Take a look at the data and remove a few attributes that you think do not help to determine the creditworthiness of a customer.
The last column is whether a customer is actually “good” or “bad” (i.e., their credit rating). See if you can improve the accuracy by changing various parameters, such as the number of neurons, and the number of layers. After you train, test your holdout 20 samples and report the results using the method below.
If your predictions are correct (good or bad) for each example, that counts as 0. If your prediction for a good customer is “bad” add 1 to your total. If your prediction for a bad customer is “good”, add 5 to your total.
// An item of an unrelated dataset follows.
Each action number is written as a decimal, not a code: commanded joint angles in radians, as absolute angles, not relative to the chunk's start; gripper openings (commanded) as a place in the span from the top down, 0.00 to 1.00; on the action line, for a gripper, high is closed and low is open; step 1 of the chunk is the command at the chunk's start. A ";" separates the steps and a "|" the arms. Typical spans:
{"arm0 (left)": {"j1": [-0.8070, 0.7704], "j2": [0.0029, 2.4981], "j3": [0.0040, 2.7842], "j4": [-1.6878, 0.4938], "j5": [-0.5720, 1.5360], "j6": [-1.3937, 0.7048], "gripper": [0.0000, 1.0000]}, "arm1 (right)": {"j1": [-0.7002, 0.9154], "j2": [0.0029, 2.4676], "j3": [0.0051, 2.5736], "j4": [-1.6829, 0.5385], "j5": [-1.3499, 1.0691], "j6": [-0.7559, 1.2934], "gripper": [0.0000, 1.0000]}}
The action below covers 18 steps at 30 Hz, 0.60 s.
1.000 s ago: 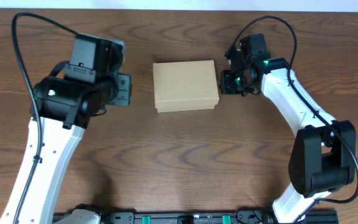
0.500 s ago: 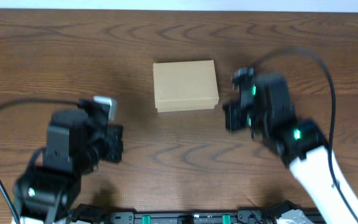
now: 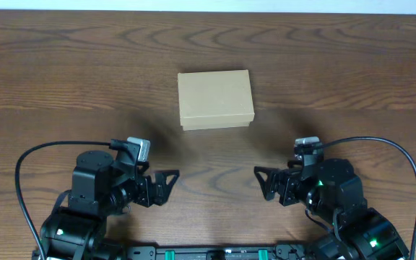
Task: Pack container
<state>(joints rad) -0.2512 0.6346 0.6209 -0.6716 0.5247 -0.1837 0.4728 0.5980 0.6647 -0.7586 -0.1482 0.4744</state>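
Observation:
A closed tan cardboard box (image 3: 215, 99) lies flat on the wooden table (image 3: 338, 87), a little back of the middle. My left gripper (image 3: 168, 185) is drawn back near the front edge at the left, open with nothing between its fingers. My right gripper (image 3: 263, 183) mirrors it at the front right, also open and holding nothing. Both point inward toward each other, well short of the box.
Both arms are folded low over the front edge, with black cables (image 3: 42, 155) looping beside them. A black rail (image 3: 215, 253) runs along the front of the table.
Both arms have gone from beside the box to folded positions at the table's front. The right gripper no longer touches the box's right side. The box stays where it was.
Both grippers first pressed on the box from its left and right ends. Then the left arm stood away at the left while the right gripper stayed by the box's right end. The box then lay a little further left. Now both arms are back at the front.

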 commanded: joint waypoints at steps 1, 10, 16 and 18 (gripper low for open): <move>-0.249 0.635 0.624 -0.694 0.539 -0.207 0.05 | 0.481 0.601 0.659 -0.764 -0.142 0.501 0.01; -0.249 0.635 0.624 -0.712 0.539 -0.207 0.05 | 0.481 0.602 0.659 -0.764 -0.142 0.501 0.01; -0.255 0.612 0.624 -0.714 0.539 -0.205 0.05 | 0.481 0.602 0.659 -0.764 -0.142 0.501 0.01; -0.244 0.579 0.623 -0.746 0.482 -0.155 0.05 | 0.481 0.602 0.659 -0.764 -0.142 0.500 0.01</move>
<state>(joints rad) -0.2516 0.6170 0.6209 -0.7254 0.5194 -0.2012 0.4728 0.6018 0.6647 -0.7624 -0.1478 0.4900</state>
The lower the total the better your neural network.
What you need to do.
1) Partition the data into training (980 data points) and holdout (last 20 data points) datasets.
2) Get the evaluation score of the 20 holdout data.
Submission:
a) Detailed Project Report that follows the example of the academic paper “Combining Feature Selection and Neural Network for Solving Classification Problem”.
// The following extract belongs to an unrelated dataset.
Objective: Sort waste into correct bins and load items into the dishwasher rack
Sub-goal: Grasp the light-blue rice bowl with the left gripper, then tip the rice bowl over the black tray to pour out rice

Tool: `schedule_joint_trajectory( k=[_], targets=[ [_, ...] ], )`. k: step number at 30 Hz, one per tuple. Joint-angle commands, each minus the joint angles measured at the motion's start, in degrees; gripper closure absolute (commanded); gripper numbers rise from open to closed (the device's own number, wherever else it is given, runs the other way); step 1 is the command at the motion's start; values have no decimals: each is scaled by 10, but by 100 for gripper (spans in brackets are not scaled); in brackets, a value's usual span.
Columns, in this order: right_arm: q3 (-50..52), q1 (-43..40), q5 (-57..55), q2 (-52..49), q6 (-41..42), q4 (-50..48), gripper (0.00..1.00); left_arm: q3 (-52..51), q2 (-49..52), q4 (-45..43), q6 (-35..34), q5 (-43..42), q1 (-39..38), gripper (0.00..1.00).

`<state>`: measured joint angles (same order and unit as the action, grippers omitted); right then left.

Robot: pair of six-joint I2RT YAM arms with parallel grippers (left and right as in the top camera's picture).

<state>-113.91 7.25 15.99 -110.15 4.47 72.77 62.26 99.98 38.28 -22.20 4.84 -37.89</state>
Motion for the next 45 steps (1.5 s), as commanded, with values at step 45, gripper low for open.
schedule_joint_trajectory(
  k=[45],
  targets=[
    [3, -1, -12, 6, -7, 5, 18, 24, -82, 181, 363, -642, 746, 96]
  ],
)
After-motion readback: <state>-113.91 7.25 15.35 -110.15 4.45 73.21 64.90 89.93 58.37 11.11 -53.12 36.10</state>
1) Summary of your project
2) Introduction of applying data mining on the business problem (in this case, consumer credit card)
3) Discuss Data Mining Methods that are appropriate for your project problem.
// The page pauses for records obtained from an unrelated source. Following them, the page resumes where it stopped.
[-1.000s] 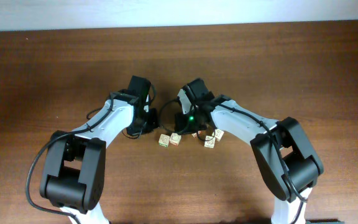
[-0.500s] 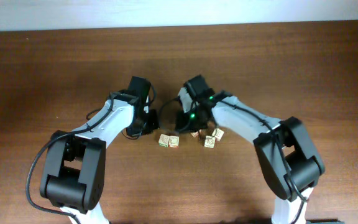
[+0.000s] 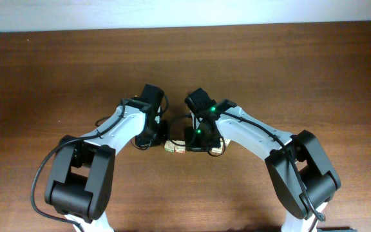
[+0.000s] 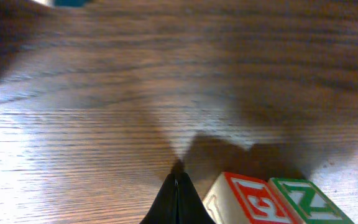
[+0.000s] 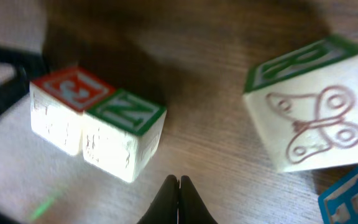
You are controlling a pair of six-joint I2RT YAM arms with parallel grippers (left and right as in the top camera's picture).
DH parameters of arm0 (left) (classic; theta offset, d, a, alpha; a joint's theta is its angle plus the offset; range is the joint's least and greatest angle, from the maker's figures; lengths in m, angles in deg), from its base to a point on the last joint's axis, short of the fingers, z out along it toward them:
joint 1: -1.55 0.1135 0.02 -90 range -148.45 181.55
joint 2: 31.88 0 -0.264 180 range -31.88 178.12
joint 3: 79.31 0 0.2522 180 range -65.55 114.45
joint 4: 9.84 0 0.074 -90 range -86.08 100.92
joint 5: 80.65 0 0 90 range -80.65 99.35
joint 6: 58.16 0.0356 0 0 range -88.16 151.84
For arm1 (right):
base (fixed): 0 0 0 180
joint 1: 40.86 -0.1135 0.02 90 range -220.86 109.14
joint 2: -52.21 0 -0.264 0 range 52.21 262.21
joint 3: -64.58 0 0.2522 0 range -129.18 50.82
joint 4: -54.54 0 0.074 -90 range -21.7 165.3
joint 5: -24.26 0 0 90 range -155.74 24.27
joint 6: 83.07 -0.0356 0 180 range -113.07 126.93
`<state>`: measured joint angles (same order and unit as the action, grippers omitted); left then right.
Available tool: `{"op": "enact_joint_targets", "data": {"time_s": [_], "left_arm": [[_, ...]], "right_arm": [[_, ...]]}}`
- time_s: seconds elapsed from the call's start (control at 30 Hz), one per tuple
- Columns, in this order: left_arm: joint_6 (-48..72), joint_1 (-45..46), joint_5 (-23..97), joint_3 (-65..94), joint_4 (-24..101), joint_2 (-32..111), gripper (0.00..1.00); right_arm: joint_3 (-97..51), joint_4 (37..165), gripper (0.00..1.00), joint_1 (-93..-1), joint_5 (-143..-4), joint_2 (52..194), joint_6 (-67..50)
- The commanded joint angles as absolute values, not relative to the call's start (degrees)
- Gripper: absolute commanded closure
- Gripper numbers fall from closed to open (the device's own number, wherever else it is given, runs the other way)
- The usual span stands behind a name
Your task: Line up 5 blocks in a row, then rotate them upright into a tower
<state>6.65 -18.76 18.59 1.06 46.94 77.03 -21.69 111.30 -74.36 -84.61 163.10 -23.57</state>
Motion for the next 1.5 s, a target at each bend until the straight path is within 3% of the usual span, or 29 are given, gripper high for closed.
{"op": "enact_joint_targets", "data": {"time_s": [0.0, 0.37, 0.83, 1.1, 1.47], "left_arm": [[5.9, -19.3, 20.7, 0.6, 46.9, 77.0, 1.00], [5.5, -19.3, 30.6, 0.6, 46.7, 77.0, 1.00], [5.5, -16.3, 23.0, 0.7, 41.6, 77.0, 1.00], [5.6, -11.7, 18.0, 1.7, 37.8, 77.0, 0.99], [5.5, -11.3, 18.1, 1.7, 37.6, 77.0, 0.99]], "right_arm": [[-21.1, 109.4, 0.96, -75.4, -83.1, 162.5, -28.6], [-21.1, 105.8, 0.96, -76.0, -83.7, 162.6, -30.0], [-24.2, 106.0, 0.96, -71.8, -86.6, 161.9, -20.9], [-27.2, 112.7, 0.96, -63.7, -74.0, 161.9, -19.4], [-25.6, 108.7, 0.96, -66.0, -79.5, 167.1, -14.4]]}}
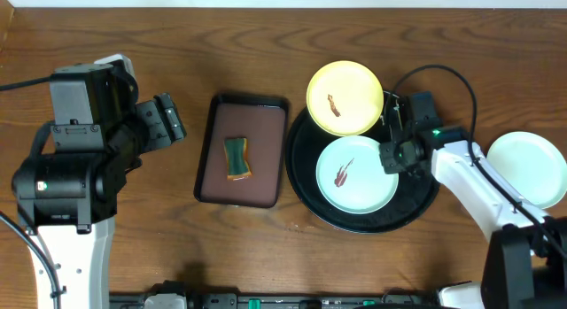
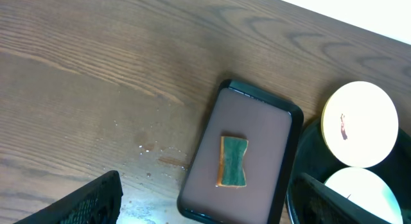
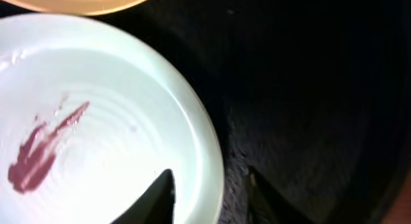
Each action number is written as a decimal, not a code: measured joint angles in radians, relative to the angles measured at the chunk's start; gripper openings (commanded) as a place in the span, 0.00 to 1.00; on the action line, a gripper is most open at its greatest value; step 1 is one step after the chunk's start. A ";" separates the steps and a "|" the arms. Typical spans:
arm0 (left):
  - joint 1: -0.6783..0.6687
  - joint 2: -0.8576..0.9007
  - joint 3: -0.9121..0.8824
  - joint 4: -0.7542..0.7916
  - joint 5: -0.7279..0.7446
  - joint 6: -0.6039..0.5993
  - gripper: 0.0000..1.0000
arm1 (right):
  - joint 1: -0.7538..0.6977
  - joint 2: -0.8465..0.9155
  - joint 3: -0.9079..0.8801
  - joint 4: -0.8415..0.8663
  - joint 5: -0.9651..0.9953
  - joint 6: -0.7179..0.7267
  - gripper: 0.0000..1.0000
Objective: Clean dirty plates on tray and stack at the side
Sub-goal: 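Grip the remaining pale green plate rim with the right gripper, then grasp the sponge from the small tray with the left gripper and lift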
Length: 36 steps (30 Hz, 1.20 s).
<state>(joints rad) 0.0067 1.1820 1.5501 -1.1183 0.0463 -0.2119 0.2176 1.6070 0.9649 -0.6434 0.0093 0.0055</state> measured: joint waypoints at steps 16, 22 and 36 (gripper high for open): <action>0.000 0.000 0.000 0.000 0.000 0.000 0.85 | -0.119 0.138 0.000 -0.025 -0.172 0.251 0.07; 0.000 0.000 0.000 -0.002 0.032 -0.006 0.84 | -0.159 0.138 0.000 -0.036 -0.246 0.254 0.01; -0.093 0.312 -0.275 0.081 0.109 -0.050 0.62 | -0.159 0.138 -0.003 -0.026 -0.227 0.206 0.01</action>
4) TechnICAL Description of the German Credit Data Mining Process.
You can choose any one of three data mining processes to describe your approaches. The following is based on the Cross-Industry Standard Process for Data Mining (CRISP-DM).
a) Business Understanding
b) Data Understanding
c) Data Preparation
d) Model Building Based on Neural Networks
e) Testing and Evaluations (show all your screen plots and performance results).
f) Deployment (potential concerns and issues when you apply your NN system to a real-life credit card company)
5) Description of Results and Analyze your experiment results and provide wisdom that you obtained from the project.